Sentencizer#

This module can leverage a document-level gismo to provide sentence-level analysis. Can be used to extract key phrases (headlines).

class gismo.sentencizer.Sentencizer(gismo)[source]#

The Sentencizer class allows to refine a document-level gismo into a sentence-level gismo. A simple sentence extraction is proposed. For more complex usages, the class can provide a full Gismo instance that operates at sentence-level.

Parameters:

gismo (Gismo) – Document-level Gismo.

Examples

We use the C50 Reuters dataset (5000 news paragraphs).

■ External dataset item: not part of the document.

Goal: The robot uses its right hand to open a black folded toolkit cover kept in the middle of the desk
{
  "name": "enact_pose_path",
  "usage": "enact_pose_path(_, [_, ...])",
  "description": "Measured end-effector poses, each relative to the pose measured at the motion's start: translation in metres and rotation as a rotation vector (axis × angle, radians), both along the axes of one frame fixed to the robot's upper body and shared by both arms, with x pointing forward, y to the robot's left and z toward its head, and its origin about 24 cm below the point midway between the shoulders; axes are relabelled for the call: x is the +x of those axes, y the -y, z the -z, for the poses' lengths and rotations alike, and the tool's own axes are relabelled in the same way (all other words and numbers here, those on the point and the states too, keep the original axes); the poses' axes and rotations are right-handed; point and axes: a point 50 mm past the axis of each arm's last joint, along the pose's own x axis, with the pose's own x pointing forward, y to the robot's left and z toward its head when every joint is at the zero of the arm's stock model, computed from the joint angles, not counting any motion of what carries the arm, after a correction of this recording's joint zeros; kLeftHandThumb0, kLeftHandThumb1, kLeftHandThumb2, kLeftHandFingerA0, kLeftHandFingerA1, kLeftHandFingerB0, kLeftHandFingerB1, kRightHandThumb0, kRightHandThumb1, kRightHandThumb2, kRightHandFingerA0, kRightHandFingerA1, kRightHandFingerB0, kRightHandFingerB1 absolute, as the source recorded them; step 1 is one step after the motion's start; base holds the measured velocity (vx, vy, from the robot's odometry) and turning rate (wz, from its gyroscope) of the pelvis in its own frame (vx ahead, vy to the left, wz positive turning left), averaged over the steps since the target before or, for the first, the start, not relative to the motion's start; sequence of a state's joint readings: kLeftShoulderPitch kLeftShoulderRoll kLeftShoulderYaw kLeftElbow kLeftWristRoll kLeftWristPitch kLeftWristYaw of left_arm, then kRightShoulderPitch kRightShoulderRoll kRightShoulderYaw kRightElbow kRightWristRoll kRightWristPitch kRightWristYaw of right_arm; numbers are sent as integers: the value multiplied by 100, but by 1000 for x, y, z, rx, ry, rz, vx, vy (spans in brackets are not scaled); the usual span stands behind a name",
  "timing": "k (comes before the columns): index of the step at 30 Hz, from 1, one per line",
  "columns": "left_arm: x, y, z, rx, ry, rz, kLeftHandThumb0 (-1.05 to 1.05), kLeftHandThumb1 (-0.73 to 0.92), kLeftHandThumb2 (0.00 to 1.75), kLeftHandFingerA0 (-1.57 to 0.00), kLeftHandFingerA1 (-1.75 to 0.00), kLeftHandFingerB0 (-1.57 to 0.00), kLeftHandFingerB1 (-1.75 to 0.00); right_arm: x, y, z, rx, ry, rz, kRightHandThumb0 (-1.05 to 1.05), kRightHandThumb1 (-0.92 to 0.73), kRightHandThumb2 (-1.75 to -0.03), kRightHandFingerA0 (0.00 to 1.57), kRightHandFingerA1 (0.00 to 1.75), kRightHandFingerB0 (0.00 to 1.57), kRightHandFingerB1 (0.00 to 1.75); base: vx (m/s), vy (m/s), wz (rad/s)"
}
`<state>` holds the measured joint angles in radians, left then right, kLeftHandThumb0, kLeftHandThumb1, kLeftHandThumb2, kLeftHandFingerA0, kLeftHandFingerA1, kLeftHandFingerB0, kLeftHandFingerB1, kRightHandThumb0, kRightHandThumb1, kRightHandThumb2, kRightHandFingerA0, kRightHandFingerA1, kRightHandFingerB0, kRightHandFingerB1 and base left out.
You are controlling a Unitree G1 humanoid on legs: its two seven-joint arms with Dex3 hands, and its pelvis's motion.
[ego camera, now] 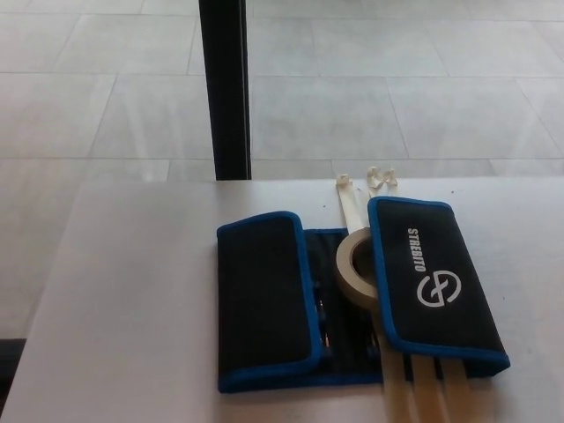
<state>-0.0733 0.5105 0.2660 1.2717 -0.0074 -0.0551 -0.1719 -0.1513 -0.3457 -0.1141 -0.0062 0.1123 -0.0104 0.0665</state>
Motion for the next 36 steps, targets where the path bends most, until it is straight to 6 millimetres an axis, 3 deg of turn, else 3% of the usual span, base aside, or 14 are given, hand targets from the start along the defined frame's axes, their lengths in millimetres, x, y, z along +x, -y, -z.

>>> from gismo.datasets.reuters import get_reuters_news
>>> corpus = Corpus(get_reuters_news(), to_text=lambda e: e['content'])
>>> embedding = Embedding()
>>> embedding.fit_transform(corpus)
>>> gismo = Gismo(corpus, embedding)
>>> sentencer = Sentencizer(gismo)

First Example: run explicitly the query Orange at document-level, extract 4 covering sentences with narrow bfs.

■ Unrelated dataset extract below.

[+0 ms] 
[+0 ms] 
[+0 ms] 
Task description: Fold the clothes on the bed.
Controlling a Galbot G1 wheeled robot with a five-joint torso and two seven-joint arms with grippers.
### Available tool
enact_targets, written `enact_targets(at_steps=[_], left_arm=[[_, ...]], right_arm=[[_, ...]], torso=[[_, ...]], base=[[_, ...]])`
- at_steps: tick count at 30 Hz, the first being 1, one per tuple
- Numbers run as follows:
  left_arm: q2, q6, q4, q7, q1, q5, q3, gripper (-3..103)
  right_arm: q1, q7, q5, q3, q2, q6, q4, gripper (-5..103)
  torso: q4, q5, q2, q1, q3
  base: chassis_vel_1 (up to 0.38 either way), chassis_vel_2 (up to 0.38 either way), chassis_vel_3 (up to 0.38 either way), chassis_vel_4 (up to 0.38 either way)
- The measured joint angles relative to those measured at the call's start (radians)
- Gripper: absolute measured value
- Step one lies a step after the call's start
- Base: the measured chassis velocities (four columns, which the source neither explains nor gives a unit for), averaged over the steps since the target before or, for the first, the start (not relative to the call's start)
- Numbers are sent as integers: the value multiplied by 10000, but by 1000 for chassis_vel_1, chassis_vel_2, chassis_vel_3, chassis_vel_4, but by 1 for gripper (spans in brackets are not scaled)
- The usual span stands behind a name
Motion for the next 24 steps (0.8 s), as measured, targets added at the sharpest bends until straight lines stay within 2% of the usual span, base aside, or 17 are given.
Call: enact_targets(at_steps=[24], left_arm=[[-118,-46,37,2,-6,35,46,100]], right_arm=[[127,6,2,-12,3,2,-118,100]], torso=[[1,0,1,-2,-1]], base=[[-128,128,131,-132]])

>>> success = gismo.rank("Orange")
>>> sentencer.get_sentences(s=4, wide=False) 
['Snook says the all important average retained revenue per Orange subscriber will
rise from around 442 pounds per year, partly because dominant telecoms player British
Telecommunications last month raised the price of a call to Orange phones from its fixed lines.',
'Analysts said that Orange shares had good upside potential after a rollercoaster ride in their
short time on the market.',
'Orange, which was floated last March at 205 pence per share, initially saw its stock slump to
157.5 pence before recovering over the last few months to trade at 218 on Tuesday, a rise of four
pence on the day.',
'One-2-One and Orange ORA.L, which offer only digital services, are due to release their
connection figures next week.']

Second example: extract Ericsson-related sentences

>>> sentencer.get_sentences(query="Ericsson") 
['These latest wins follow a recent $350 million contract win with Telefon AB L.M. Ericsson,
bolstering its already strong activity in the contract manufacturing of telecommuncation and
data communciation products, he said.',
'The restraints are few in areas such as consumer products, while in sectors such as banking,
distribution and insurance, foreign firms are kept on a very tight leash.',
"The company also said it had told analysts in a briefing Tuesday of new contract wins with
Ascend Communications Inc, Harris Corp's Communications unit and Philips Electronics NV.",
'Pocket is the first from the high-priced 1996 auction known to have filed for bankruptcy
protection.',
'With Ascend in particular, he said the company would be manufacturing the company\'s
mainstream MAX TNT remote access network equipment. "']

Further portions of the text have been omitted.